Die Gesundheitsstationen sind frei konfigurierbar und ausbaubar und können den Bedarfen der jeweiligen Region angepasst und mit unterschiedlichen diagnostischen Angeboten ausgestattet werden. In der Erprobungsphase werden die Gesundheitsstationen zunächst in Pflegeheimen und Einrichtungen für betreutes Wohnen aufgestellt. »Digitale Lösungen haben das Potenzial, die Patientenversorgung künftig zu verbessern. Angesichts des sich verschärfenden Pflegenotstands können die Gesundheitsstationen im Rahmen des Digitalen Ökosystems dazu beitragen, den Pflegenotstand zu entspannen«, sagt Dr. Thomas Tradler, Leiter Business Development am Fraunhofer-Institut für Zelltherapie und Immunologie IZI.
Technologieoffener, datengetriebener Ansatz
Auch Hersteller von Medizintechnik wie Sturzerkennungssensoren oder Blutdruck-messgeräten können Daten an die digitale Plattform mit offenen Schnittstellen sen-den, ohne den Weg über die Neighborhood Diagnostics App zu gehen: Die Daten können direkt übertragen werden. »In Anwendungsfällen, die eine engmaschige Überwachung von Patienten erfordern, ist dies sinnvoll und dokumentiert zugleich den technologieoffenen, datengetriebenen Ansatz unseres Systems«, so Scherr.
Vereinfachte Datengewinnung
Der Austausch aller beteiligten Dienste und Partner findet über die digitale Plattform statt, sie vernetzt alle Akteure des Gesundheitswesens sowie die Patientinnen und Patienten dank offener Schnittstellen.

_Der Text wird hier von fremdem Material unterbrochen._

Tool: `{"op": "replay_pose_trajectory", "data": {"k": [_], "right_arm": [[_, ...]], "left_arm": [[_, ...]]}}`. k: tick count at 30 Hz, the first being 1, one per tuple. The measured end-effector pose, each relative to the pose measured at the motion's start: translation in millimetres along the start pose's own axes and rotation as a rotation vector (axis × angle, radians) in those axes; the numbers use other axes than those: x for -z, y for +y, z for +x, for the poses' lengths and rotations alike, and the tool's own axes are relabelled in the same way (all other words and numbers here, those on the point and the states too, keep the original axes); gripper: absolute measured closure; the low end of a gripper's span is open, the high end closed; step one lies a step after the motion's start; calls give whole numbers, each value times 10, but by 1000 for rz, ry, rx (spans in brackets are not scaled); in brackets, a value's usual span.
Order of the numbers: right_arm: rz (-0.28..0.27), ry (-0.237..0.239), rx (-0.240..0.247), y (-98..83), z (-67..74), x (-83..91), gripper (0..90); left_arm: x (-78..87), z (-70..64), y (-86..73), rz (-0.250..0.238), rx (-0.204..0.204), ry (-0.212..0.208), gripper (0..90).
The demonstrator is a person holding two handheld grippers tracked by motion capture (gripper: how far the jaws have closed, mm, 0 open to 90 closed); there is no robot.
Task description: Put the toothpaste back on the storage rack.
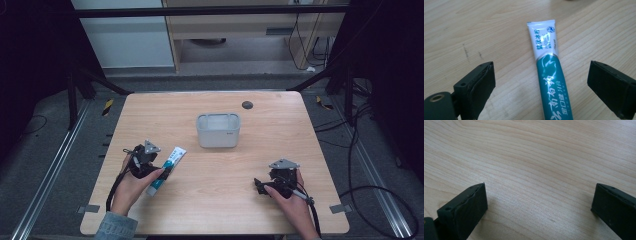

Zugleich ermöglicht sie eine vereinfachte und schnellere Datengewinnung mit dem Ziel, Ärzte und Pflegepersonal zu entlasten, Erkrankten weite Anfahrtswege zu ersparen, Krankheiten frühzeitig diagnostizieren zu können und eine digital gestützte dezentrale Gesundheitsversorgung fern der Ballungszentren zu gewährleisten. Da die sichere Verwaltung von Patientendaten und die Wahrung des Datenschutzes in einem so sensiblen Umfeld wie dem Gesundheitswesen oberste Priorität haben, werden die Daten nicht in der digitalen Plattform gespeichert, sie verbleiben auf den Devices der im Ökosystem eingebundenen Akteure.
Das Projekt Neighborhood Diagnostics wird vom 13. bis 16. November 2023 auf der MEDICA in Düsseldorf am Fraunhofer-Gemeinschaftsstand (Halle 3, Stand E74) vorgestellt.